Exercise aim:
What lines of the data below hold the string "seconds"? Copy each one.

Dataset content:
____________________

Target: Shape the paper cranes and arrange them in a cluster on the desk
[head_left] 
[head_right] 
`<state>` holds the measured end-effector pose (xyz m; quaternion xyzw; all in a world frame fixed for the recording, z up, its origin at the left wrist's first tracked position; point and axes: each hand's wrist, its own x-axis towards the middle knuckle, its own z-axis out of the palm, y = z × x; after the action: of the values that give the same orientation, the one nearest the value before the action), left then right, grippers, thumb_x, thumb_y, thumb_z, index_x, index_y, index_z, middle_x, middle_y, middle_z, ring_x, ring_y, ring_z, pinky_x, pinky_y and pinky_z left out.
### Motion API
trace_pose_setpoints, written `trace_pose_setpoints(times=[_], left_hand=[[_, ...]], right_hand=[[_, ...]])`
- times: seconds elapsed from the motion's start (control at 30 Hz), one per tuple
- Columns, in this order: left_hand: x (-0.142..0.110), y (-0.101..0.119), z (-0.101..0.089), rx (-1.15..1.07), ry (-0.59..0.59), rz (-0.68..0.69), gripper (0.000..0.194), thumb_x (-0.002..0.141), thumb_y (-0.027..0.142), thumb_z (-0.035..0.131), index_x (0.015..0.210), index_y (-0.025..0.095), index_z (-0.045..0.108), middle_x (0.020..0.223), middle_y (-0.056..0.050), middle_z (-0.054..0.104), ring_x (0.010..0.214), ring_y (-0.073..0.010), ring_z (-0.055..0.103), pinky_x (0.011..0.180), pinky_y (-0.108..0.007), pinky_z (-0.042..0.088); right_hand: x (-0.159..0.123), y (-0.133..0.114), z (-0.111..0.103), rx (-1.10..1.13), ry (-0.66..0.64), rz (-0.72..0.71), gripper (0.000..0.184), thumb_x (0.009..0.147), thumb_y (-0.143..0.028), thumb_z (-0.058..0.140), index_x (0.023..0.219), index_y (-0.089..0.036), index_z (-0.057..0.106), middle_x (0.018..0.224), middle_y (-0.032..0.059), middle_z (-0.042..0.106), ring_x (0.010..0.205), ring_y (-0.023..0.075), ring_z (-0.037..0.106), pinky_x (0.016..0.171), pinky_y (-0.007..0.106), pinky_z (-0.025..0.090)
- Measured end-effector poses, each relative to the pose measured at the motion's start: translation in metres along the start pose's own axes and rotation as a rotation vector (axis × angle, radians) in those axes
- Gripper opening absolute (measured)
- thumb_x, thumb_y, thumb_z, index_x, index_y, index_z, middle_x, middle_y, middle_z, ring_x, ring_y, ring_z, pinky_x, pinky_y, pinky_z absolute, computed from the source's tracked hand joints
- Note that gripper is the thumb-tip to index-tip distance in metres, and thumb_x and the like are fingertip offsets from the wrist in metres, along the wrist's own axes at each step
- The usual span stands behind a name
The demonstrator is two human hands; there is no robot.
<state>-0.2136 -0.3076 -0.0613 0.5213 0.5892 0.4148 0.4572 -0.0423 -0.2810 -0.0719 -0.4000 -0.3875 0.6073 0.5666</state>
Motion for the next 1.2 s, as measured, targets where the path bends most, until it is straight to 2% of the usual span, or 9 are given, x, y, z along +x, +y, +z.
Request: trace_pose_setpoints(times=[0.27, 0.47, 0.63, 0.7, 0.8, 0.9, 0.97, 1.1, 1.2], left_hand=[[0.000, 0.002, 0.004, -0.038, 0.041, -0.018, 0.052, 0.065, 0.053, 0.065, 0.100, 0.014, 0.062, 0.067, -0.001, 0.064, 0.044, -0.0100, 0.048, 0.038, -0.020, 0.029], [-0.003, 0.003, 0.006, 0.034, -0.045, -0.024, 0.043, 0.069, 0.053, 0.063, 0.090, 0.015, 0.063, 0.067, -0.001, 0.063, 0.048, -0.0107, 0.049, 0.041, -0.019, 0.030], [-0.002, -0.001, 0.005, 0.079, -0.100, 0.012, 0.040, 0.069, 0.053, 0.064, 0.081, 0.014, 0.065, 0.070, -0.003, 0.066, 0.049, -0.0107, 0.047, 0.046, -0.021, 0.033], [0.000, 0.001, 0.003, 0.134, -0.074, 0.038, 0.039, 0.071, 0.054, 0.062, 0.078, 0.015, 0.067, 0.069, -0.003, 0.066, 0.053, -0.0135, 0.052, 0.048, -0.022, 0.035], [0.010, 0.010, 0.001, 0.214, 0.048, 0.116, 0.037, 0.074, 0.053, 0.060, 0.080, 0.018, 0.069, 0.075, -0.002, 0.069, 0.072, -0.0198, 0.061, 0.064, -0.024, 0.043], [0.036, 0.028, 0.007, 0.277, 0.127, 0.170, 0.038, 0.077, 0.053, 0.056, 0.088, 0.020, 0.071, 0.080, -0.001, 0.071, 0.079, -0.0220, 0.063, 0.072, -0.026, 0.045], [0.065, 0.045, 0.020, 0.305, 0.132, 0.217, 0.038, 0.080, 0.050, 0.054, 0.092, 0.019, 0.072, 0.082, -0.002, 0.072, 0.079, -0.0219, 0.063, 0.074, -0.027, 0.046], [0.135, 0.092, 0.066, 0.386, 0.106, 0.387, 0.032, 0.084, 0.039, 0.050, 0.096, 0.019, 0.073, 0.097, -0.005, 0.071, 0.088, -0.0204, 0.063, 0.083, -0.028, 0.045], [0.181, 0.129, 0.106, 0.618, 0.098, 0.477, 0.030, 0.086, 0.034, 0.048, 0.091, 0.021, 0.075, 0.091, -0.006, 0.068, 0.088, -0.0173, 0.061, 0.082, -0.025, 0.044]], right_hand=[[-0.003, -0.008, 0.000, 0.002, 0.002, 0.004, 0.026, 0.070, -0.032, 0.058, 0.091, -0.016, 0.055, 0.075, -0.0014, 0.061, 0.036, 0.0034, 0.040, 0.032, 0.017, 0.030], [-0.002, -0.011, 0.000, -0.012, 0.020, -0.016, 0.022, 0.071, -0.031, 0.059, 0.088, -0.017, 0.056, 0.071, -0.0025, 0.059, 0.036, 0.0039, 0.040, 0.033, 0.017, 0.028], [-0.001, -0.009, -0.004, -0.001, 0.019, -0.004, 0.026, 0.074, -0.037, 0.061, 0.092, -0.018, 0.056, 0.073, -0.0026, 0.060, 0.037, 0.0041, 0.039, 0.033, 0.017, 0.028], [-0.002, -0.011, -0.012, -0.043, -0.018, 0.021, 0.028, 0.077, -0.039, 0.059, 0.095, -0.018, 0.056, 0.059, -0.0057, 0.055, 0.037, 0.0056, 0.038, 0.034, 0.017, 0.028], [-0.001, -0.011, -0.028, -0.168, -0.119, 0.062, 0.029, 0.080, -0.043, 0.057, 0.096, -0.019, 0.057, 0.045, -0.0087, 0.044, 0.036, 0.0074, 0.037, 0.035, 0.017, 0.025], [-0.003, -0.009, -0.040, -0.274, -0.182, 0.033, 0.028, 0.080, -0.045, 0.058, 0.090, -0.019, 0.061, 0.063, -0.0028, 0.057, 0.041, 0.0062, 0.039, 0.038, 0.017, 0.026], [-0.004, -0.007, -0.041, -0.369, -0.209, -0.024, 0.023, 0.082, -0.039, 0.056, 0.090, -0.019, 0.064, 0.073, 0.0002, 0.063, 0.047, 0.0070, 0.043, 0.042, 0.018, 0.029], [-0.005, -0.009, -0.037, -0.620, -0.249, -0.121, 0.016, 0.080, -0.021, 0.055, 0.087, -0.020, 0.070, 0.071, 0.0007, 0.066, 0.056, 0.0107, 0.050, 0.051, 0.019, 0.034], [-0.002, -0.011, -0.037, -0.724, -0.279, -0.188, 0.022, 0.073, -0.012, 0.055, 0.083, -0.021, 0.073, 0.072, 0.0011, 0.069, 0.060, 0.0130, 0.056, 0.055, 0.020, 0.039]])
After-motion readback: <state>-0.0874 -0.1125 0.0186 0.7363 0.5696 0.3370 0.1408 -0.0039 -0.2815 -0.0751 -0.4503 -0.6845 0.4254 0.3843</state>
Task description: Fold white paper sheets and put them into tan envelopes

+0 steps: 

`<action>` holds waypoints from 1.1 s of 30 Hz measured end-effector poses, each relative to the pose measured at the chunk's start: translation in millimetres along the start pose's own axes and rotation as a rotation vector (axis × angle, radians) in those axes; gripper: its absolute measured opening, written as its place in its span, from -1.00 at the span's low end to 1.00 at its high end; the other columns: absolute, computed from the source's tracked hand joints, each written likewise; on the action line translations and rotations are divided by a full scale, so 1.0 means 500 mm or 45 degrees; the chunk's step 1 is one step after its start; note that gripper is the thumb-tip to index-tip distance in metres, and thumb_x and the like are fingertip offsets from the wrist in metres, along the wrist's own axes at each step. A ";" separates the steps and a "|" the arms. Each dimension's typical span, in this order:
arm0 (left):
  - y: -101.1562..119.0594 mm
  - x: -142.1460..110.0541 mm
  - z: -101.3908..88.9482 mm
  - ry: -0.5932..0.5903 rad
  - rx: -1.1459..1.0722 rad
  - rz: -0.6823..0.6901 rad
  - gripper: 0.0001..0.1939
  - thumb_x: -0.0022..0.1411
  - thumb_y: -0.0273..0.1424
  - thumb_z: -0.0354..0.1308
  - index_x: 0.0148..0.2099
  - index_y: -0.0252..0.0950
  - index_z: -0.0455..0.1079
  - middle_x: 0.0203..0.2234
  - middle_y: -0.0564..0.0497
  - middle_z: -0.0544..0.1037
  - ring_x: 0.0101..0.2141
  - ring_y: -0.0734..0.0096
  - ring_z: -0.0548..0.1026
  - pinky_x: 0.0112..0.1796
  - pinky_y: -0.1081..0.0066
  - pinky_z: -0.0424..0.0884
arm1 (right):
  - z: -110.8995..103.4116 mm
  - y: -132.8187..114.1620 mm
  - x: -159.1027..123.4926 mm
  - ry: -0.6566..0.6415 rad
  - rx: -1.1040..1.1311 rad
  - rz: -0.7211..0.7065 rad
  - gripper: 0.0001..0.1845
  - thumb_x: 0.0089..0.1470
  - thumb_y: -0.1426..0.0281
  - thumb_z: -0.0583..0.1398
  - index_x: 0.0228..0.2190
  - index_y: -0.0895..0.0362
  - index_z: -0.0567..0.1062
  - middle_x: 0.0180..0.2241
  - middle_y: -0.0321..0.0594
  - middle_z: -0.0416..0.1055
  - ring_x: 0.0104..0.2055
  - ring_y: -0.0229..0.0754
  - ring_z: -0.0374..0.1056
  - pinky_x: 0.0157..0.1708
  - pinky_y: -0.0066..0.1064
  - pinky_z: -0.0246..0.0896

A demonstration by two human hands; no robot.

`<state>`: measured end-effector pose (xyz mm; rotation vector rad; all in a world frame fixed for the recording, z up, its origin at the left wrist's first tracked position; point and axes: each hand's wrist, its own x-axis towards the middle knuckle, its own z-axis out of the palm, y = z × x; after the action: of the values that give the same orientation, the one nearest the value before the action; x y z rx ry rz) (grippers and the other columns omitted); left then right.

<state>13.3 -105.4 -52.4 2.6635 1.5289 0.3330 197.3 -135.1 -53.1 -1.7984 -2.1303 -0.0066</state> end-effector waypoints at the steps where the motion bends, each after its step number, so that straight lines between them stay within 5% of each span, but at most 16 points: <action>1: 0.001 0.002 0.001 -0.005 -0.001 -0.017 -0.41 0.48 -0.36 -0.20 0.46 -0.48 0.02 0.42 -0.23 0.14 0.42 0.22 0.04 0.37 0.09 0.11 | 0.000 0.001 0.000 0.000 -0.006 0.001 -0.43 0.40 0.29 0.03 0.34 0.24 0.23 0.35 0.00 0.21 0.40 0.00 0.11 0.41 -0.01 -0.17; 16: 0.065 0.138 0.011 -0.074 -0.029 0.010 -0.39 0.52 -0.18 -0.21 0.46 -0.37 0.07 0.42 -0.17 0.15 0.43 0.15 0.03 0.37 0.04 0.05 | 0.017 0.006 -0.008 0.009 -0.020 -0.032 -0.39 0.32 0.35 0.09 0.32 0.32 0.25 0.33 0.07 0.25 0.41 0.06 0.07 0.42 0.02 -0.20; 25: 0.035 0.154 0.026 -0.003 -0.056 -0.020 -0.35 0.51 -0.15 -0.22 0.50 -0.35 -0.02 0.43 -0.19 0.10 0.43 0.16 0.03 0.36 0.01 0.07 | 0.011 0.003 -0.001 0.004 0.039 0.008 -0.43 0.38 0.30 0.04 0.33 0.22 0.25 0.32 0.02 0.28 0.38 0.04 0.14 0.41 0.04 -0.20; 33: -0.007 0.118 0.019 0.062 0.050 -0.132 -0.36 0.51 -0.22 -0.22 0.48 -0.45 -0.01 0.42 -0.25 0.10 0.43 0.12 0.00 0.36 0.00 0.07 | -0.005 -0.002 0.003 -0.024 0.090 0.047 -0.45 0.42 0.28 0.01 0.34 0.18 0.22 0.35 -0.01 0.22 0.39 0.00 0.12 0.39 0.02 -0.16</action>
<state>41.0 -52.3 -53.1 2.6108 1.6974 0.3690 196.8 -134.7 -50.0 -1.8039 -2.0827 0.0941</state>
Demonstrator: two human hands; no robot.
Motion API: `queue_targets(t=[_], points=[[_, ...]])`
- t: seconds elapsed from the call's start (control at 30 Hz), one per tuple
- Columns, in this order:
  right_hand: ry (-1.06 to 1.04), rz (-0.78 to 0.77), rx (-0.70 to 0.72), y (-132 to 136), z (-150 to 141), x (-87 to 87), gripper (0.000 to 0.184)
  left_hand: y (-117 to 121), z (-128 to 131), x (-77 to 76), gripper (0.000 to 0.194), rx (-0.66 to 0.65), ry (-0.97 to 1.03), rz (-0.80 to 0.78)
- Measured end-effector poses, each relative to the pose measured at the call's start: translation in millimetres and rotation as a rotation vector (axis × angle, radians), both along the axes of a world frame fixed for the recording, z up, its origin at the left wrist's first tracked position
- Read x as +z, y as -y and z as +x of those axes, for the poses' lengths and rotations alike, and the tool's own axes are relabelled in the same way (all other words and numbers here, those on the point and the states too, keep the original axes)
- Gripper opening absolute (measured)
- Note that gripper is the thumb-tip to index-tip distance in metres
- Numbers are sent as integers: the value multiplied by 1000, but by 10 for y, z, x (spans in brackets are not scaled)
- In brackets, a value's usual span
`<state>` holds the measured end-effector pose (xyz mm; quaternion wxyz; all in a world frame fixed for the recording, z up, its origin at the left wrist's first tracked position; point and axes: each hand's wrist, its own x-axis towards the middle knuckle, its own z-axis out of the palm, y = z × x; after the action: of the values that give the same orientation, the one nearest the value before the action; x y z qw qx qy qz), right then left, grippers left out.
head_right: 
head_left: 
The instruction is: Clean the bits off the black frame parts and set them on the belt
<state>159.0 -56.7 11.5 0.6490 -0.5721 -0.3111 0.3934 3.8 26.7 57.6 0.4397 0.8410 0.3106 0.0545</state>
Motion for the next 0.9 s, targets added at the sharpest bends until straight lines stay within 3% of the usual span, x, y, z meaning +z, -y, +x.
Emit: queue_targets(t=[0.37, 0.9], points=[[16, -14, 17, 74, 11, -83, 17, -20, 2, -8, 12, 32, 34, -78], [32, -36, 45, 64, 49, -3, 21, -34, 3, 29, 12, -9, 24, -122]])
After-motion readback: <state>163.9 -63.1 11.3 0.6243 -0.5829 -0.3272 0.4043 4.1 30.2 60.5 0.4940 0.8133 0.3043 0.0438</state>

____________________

Written answer:
- times: seconds elapsed from the motion's start (control at 30 Hz), one per tuple
- t: seconds elapsed from the call's start (control at 30 Hz), one per tuple

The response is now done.